◆ **ACTION ITEM**
Your response should consist of the entire listing, transcribed exactly, with every image left out.
Segment Start: DATA PROVIDED
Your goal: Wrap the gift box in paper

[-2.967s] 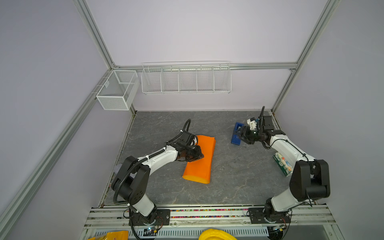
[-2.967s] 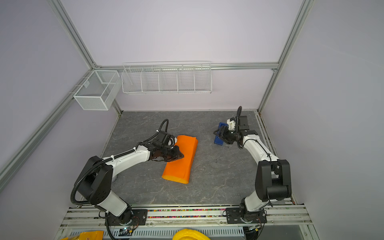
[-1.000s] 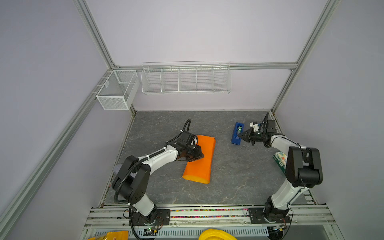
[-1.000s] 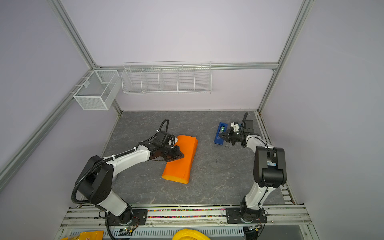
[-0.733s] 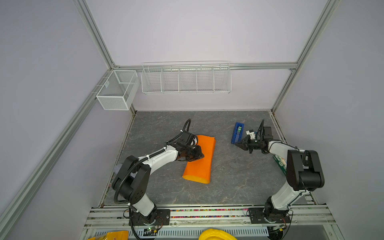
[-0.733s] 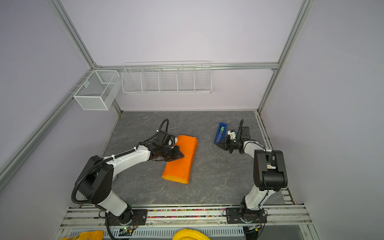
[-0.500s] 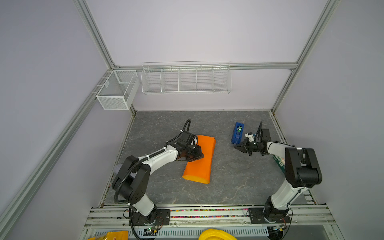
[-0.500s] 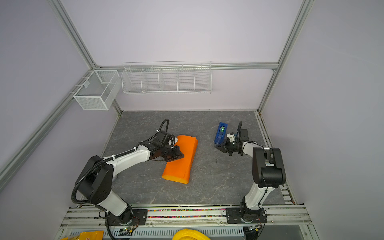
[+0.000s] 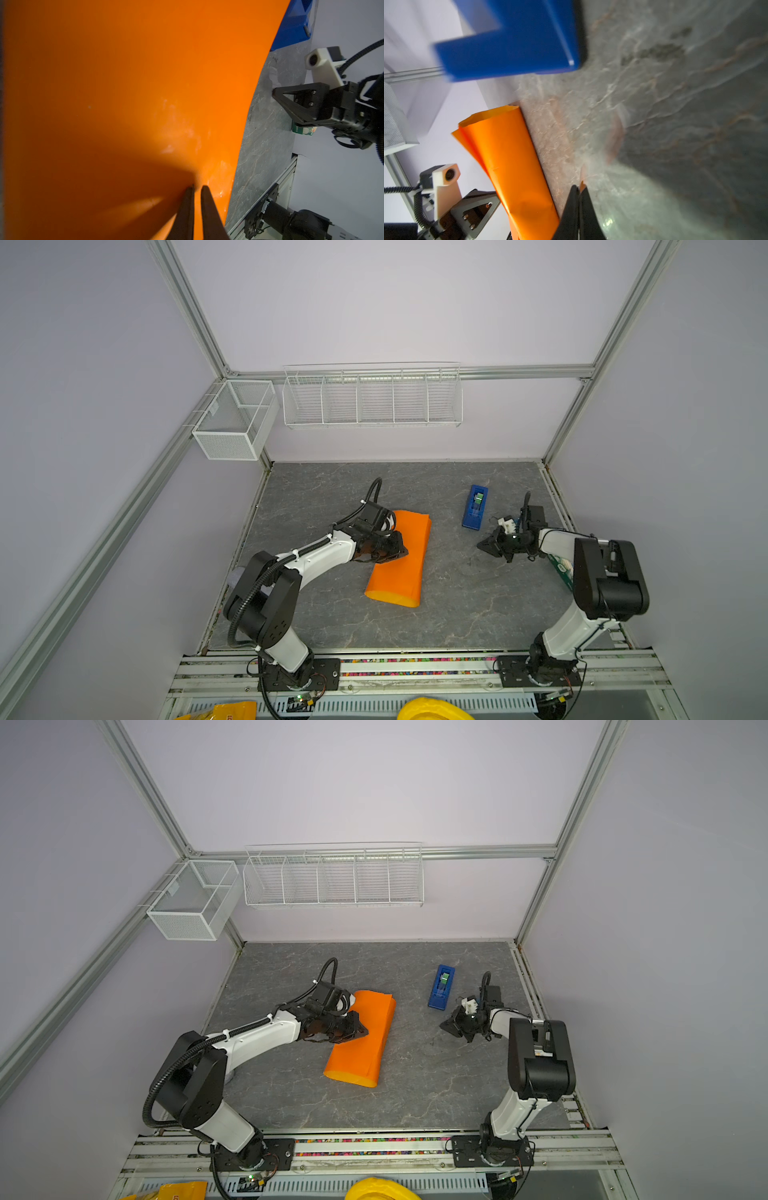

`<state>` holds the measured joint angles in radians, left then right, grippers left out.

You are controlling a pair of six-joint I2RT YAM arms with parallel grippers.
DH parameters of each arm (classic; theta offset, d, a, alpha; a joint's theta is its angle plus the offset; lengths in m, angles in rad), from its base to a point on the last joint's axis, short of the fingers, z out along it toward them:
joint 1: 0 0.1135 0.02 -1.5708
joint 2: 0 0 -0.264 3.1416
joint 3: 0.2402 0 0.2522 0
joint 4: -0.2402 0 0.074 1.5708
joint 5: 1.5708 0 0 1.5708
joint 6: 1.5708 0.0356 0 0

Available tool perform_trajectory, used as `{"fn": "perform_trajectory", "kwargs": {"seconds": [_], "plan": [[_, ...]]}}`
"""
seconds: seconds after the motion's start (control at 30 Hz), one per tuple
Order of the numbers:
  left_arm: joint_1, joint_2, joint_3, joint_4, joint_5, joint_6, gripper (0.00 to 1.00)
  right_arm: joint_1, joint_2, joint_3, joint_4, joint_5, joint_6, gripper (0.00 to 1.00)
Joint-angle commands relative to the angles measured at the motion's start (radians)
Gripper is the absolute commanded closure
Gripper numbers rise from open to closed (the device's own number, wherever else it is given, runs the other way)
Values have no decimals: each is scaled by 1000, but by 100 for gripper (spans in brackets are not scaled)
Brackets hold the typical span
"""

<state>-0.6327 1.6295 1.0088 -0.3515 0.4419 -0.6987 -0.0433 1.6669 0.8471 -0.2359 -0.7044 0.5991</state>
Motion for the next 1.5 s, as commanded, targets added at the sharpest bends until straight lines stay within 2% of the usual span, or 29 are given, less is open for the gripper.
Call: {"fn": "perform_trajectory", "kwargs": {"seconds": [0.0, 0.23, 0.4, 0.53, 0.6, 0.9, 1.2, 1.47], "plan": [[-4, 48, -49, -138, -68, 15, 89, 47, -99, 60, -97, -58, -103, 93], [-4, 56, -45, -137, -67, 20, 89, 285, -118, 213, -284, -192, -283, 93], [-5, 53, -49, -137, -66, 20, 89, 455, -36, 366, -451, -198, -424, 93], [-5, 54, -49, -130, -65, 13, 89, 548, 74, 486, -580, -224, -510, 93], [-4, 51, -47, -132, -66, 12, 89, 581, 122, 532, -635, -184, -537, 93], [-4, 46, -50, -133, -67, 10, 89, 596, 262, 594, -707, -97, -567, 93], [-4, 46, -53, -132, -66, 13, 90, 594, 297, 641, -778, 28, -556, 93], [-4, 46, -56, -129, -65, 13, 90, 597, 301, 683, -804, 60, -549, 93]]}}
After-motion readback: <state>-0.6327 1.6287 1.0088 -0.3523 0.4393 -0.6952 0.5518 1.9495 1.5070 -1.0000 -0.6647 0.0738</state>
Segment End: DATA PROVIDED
◆ **EXERCISE SOLUTION**
Your goal: Wrap the gift box in paper

[-2.967s] 
[-2.967s] 
[-1.000s] 
[-1.000s] 
[-0.733s] 
[-0.733s] 
[-0.500s] 
[-0.500s] 
[+0.000s] 

`<state>` holds the measured joint angles in radians, left then right, grippers left out.

You are controlling a pair of six-joint I2RT YAM arms with parallel grippers.
DH parameters of each arm (classic; theta offset, d, a, alpha; a joint's theta is its angle plus the offset; lengths in m, angles in rad), from its base to a point on the last joint's axis, short of the fingers, z out along it toward them:
joint 1: 0 0.1135 0.02 -1.5708
joint 2: 0 0 -0.264 3.1416
joint 3: 0.2402 0 0.2522 0
joint 4: -0.2402 0 0.074 1.5708
joint 5: 1.5708 0 0 1.5708
joint 6: 1.5708 0.0356 0 0

Available tool perform_trajectory, used as `{"fn": "perform_trajectory", "kwargs": {"seconds": [_], "plan": [[_, ...]]}}`
"""
seconds: seconds after the motion's start (control at 30 Hz), one per tuple
Order of the numbers:
  left_arm: joint_1, joint_2, joint_3, joint_4, joint_5, joint_6, gripper (0.00 to 1.00)
  right_arm: joint_1, joint_2, joint_3, joint_4, joint_5, joint_6, gripper (0.00 to 1.00)
Joint-angle commands relative to the angles measured at the motion's start (radians)
Gripper is the absolute commanded closure
Gripper numbers rise from open to closed (the device's own number, wherever else it is given, runs the other way)
Values have no decimals: each is scaled by 1000, but by 100 for gripper (spans in brackets are not scaled)
Brackets hold the typical span
"""

<state>-0.6327 1.6295 1.0088 -0.3515 0.4419 -0.6987 -0.0433 1.6669 0.8471 -0.2359 -0.7044 0.5991</state>
Motion for the next 1.5 s, as commanded, targets added at the sharpest bends until straight lines stay within 2% of the usual span, or 29 are given, less is open for the gripper.
Call: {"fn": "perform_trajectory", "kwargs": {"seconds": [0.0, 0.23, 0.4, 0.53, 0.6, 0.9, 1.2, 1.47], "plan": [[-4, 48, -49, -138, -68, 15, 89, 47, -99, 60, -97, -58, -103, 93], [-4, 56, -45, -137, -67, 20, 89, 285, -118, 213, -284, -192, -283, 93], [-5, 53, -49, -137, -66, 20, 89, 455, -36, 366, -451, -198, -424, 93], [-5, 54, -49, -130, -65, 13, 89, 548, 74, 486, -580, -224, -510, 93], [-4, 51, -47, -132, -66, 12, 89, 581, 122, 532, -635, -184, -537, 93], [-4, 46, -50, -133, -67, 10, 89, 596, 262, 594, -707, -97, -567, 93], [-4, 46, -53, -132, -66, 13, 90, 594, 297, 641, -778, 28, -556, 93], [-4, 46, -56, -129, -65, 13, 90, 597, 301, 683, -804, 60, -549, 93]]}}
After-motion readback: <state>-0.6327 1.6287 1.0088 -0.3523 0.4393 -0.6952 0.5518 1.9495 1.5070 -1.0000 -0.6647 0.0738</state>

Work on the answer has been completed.